According to a patent, a new ‘instant play' mechanic could be on the way soon.
For many people, the Valve-owned Steam is the go-to source for PC games. Its encyclopedic library and constant influx of new titles make it a fantastic store for those looking for video game diversions. Steam also has a plethora of excellent free-to-play games that you can enjoy without spending a dime. steam news
Valve Steam is currently the most popular PC gaming platform and may expand its core console support (from all sources) in the future. The newly registered patent describes a mechanism called "Instant Play", which suggests that you may play the game faster in the near future. Players would be able to start their newly purchased game before it finished downloading from the client.
According to the patent document, the mechanic allows for “track read operations,” as discovered by Steam DB creator Pavel Djundik.
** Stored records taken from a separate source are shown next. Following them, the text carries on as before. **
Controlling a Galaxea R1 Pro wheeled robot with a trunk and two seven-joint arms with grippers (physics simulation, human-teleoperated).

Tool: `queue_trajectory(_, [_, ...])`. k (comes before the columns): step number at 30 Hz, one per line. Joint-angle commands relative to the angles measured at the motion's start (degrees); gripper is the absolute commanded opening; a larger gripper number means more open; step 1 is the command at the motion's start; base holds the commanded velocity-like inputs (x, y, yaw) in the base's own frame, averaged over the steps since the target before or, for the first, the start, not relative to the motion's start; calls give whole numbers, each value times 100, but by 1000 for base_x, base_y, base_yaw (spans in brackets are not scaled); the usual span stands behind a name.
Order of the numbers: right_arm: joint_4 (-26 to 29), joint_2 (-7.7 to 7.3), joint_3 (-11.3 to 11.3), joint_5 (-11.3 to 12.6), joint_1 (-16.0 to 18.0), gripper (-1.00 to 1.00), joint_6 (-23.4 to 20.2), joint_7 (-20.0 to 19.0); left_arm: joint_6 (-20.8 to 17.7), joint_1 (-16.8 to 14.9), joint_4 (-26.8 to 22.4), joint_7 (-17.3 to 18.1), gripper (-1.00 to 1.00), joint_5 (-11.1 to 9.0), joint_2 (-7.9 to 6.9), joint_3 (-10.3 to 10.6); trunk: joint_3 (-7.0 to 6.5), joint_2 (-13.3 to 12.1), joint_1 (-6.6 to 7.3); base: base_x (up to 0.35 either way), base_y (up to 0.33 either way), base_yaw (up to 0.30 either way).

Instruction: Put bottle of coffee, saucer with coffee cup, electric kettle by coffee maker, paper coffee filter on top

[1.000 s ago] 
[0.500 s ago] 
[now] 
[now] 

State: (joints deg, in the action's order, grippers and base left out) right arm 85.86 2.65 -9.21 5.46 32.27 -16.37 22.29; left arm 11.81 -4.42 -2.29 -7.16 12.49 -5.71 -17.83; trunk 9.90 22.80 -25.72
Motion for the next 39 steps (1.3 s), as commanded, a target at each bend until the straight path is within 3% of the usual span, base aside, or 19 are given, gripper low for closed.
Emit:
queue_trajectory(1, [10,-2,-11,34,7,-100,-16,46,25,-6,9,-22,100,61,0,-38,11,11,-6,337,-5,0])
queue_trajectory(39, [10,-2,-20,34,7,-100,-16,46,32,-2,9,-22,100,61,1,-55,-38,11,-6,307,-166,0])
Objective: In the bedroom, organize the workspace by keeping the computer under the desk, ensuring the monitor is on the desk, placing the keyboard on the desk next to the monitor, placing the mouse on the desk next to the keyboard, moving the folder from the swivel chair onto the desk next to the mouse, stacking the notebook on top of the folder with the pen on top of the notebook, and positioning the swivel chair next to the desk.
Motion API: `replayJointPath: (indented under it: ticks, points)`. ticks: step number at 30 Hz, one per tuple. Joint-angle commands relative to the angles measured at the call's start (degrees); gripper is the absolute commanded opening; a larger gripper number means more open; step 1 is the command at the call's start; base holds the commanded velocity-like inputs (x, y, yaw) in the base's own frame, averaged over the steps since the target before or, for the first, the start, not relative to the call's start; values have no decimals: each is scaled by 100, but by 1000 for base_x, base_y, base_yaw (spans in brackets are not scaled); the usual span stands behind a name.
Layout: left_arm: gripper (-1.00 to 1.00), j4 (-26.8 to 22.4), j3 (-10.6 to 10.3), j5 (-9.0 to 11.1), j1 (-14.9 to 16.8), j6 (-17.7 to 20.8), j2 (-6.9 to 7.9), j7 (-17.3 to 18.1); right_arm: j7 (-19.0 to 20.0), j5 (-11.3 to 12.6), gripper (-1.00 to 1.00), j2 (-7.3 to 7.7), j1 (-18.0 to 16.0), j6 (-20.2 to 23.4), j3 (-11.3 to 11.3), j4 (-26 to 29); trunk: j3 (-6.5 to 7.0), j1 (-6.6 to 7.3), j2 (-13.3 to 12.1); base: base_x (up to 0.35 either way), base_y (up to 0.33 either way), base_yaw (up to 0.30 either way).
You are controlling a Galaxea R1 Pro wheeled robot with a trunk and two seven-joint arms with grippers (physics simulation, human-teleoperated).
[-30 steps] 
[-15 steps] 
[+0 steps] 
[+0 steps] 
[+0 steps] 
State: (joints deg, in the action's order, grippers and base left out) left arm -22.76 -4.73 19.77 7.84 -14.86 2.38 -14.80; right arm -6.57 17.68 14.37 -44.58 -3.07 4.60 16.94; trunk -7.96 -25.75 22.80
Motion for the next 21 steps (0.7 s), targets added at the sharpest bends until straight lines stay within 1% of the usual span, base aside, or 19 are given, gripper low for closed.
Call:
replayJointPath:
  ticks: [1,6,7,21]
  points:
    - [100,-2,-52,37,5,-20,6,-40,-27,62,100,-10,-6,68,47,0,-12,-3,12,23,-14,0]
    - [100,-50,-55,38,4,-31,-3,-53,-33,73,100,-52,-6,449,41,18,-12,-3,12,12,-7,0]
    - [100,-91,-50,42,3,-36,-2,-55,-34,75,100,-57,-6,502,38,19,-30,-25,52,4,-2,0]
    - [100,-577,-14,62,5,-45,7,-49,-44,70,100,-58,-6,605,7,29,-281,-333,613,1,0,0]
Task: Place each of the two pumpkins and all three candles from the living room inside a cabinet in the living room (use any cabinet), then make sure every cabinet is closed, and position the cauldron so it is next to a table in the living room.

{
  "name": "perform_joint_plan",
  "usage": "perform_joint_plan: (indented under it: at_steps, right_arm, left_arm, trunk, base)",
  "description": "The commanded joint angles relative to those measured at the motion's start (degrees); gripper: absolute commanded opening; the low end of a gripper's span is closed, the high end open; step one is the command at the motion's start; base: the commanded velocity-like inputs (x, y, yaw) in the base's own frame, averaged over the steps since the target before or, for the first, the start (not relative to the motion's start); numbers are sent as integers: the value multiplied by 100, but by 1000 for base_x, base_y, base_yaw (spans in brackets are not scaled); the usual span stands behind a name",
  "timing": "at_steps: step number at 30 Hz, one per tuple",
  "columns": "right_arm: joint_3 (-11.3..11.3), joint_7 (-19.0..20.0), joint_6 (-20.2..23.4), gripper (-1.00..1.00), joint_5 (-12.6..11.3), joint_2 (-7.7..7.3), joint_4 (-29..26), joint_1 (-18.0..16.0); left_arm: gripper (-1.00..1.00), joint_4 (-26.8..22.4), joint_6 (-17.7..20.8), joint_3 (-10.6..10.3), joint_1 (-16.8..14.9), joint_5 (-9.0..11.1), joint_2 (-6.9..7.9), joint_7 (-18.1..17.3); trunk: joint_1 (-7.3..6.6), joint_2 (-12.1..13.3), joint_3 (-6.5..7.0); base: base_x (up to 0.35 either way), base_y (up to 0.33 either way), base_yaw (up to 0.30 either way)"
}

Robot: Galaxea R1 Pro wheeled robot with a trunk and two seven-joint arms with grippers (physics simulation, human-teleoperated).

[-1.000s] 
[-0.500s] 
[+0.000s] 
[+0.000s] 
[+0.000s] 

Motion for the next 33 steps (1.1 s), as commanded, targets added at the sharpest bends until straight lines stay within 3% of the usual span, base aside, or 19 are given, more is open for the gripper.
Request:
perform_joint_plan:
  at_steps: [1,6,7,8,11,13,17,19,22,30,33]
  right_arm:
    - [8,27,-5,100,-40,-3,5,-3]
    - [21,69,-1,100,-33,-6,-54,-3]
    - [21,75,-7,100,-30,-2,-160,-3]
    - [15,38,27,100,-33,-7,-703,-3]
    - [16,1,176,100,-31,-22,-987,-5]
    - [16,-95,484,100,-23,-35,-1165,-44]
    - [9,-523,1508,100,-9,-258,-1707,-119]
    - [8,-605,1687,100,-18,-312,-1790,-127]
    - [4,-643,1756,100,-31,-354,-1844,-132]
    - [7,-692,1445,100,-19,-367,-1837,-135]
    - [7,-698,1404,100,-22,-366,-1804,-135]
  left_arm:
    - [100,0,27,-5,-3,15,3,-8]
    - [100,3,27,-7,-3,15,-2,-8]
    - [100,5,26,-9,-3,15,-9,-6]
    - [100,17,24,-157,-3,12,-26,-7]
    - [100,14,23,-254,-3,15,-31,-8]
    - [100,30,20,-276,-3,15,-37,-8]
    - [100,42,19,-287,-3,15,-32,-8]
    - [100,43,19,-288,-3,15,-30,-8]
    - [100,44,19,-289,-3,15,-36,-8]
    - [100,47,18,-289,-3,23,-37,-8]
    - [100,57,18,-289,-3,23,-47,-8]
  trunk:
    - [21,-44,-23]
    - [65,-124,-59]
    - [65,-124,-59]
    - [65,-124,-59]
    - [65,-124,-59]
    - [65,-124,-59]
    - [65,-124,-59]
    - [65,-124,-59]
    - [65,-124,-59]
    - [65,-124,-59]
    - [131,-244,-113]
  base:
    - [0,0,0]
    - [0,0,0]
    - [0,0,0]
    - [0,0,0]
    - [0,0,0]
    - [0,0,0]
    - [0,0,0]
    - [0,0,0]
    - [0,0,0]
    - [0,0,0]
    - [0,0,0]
This would allow game data to be read and accessed before the game is completed downloading on a PC. steam news
Other features include “local preloading of game data to reduce latency when playing games” and “freeing up space by discarding unused data blocks.” Prefetching is a method of speeding uploading by running a process that is expected to be needed soon, thereby speeding up the game on Steam. Both of these secondary features could be extremely useful for gamers, making for a far more enjoyable gameplay experience.
We’ve seen this before, but there could be a twist this time.
The concept of pre-downloaded games has already begun on consoles, the PlayStation 4 and Xbox One promoted the concept, and the PS5 and Xbox Series X continue this tradition. Normally, there is the caveat that the game will only be partially playable until the download is finished. However, the patent includes an intriguing phrase: "without limitation."
Although not explicitly stated in the patent, this may mean that "instant play" will allow the game to be fully playable before it is completely downloaded. However, this is all speculative, as Valve's announcement of its plans was not, shall we say, instantaneous.